What to do: Count, in the data that follows, every line with the string "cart", and give that count as the whole reply.

[The records Boundary: Start]

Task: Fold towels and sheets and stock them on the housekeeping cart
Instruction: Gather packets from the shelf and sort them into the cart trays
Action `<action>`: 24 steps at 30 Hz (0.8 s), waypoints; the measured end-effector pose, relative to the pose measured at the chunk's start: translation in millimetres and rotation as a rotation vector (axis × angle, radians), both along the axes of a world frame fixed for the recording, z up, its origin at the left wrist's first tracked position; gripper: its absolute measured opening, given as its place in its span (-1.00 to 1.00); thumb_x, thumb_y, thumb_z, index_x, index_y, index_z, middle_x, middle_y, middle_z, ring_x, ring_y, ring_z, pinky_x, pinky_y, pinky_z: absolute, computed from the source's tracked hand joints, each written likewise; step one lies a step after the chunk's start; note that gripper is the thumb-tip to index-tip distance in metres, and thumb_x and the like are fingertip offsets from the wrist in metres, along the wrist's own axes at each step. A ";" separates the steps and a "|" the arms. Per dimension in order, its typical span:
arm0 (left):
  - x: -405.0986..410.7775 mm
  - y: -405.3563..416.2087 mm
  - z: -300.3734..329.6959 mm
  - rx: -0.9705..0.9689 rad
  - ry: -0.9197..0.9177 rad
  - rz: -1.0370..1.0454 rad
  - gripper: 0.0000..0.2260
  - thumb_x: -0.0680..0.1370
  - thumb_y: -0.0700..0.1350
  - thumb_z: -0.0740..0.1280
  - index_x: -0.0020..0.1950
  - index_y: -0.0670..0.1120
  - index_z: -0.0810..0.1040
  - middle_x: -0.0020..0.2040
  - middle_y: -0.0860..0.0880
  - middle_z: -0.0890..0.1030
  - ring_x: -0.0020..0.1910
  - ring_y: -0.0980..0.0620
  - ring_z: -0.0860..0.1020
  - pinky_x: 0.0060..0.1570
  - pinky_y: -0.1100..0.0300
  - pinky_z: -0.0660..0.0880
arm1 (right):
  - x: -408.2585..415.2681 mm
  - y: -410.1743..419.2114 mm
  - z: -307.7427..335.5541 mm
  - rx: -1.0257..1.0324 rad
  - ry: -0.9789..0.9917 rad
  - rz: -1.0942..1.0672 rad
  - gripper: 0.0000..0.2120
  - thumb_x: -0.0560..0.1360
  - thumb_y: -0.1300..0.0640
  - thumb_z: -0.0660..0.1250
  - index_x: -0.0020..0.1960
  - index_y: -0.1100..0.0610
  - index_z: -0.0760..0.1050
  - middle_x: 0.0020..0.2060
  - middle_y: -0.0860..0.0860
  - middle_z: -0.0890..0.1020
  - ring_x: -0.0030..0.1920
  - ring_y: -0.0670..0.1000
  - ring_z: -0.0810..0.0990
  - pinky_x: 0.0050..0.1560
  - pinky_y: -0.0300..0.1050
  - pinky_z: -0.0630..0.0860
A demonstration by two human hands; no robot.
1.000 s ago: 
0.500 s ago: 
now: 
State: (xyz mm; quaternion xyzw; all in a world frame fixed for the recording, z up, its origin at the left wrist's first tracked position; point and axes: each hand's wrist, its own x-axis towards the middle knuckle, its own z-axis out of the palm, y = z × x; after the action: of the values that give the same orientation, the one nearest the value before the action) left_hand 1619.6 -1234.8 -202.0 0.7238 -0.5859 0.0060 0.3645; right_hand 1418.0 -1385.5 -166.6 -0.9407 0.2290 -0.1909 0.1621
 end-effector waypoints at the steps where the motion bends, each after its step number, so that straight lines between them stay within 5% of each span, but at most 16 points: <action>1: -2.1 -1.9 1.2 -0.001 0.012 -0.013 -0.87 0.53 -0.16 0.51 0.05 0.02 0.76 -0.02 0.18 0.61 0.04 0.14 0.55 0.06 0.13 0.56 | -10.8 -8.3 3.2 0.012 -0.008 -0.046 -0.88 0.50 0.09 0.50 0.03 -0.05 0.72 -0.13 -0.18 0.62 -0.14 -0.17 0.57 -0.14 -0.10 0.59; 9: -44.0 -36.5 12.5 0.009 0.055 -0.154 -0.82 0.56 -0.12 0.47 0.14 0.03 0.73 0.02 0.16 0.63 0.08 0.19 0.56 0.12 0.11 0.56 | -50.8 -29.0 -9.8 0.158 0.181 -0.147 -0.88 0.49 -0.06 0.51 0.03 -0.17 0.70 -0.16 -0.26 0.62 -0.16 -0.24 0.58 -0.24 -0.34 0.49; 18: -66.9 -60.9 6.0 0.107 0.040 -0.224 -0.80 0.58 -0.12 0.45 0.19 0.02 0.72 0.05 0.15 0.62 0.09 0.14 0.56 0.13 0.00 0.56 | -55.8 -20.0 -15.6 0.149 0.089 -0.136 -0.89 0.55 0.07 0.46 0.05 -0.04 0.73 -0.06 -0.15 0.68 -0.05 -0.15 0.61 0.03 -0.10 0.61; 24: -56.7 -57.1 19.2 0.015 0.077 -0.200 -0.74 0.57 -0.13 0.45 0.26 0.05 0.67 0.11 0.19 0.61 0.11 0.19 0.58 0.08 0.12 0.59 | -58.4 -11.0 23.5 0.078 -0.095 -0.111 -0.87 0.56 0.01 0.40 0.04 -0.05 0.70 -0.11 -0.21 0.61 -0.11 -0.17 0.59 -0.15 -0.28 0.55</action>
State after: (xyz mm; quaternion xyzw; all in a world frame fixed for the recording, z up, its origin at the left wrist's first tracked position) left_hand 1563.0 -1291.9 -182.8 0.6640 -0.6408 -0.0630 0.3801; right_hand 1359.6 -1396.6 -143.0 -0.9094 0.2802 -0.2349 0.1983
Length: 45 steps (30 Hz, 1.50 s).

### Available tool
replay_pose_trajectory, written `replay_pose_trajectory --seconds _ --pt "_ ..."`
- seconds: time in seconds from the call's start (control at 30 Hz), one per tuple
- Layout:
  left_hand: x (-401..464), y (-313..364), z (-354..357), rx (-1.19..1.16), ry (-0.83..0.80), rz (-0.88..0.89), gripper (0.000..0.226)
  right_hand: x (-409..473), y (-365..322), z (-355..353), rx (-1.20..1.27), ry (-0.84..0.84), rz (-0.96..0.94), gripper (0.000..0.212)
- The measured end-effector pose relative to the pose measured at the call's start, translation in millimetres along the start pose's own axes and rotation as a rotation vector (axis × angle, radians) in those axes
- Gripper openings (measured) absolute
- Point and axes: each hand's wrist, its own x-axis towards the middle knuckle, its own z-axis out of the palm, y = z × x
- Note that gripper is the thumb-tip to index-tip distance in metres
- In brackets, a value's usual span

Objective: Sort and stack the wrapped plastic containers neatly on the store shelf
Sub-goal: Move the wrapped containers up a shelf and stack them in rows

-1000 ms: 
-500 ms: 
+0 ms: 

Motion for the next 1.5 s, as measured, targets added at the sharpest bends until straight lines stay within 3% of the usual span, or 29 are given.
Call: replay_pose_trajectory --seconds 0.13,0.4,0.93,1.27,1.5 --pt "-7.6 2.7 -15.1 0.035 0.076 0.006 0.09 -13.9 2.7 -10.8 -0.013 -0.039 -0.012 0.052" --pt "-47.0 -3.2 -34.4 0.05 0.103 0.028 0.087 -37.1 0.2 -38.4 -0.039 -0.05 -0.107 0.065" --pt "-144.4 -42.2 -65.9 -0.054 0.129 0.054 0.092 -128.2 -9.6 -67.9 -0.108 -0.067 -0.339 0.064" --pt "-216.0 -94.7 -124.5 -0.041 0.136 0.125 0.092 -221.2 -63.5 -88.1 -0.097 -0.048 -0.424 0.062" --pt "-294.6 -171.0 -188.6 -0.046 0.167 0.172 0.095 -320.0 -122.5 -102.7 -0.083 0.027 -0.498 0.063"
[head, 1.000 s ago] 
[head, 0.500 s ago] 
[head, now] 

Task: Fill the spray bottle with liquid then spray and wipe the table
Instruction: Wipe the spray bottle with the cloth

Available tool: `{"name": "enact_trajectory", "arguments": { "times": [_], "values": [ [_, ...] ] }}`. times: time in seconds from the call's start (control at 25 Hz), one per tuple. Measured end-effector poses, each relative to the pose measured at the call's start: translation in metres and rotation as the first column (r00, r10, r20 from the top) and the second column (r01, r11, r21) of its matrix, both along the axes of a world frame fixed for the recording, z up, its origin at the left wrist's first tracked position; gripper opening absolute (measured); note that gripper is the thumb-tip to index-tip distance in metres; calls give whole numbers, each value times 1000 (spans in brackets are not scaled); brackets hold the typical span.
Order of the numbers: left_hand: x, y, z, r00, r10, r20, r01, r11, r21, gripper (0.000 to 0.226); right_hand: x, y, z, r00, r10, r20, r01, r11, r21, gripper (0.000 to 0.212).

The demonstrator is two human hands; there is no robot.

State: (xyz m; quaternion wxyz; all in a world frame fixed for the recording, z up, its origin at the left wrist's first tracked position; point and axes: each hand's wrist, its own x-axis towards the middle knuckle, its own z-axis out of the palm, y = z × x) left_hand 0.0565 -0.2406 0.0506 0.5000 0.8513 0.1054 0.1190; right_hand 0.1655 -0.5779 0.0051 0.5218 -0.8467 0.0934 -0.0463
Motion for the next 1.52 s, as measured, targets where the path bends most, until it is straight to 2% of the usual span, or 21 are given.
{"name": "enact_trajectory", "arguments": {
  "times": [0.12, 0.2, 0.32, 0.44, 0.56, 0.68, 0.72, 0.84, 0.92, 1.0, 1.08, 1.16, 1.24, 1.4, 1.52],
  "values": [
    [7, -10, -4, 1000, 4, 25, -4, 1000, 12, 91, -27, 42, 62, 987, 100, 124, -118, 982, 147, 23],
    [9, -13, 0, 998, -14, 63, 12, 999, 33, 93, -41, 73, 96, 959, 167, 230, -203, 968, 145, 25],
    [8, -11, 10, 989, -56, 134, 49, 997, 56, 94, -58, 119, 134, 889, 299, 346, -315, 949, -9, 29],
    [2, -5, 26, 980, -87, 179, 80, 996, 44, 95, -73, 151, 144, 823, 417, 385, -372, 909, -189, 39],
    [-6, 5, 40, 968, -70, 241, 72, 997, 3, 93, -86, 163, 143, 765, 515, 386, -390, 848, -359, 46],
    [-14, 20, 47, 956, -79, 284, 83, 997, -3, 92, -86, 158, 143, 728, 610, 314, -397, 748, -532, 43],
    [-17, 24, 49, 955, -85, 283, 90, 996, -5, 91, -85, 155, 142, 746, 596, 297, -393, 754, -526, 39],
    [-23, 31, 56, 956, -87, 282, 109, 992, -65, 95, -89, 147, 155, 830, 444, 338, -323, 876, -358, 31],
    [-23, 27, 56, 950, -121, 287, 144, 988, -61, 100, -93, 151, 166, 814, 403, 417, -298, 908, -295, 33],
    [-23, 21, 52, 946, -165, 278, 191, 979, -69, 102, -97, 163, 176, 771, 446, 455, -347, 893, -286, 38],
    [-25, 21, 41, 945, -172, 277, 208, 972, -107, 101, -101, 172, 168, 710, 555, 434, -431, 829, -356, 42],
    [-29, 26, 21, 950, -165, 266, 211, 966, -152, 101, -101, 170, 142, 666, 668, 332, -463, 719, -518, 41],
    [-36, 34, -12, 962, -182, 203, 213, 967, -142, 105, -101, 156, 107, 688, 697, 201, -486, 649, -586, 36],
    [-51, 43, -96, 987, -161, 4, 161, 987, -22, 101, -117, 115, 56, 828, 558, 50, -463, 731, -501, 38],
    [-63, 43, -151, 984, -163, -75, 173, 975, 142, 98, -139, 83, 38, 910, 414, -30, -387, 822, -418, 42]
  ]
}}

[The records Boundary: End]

Your response: 2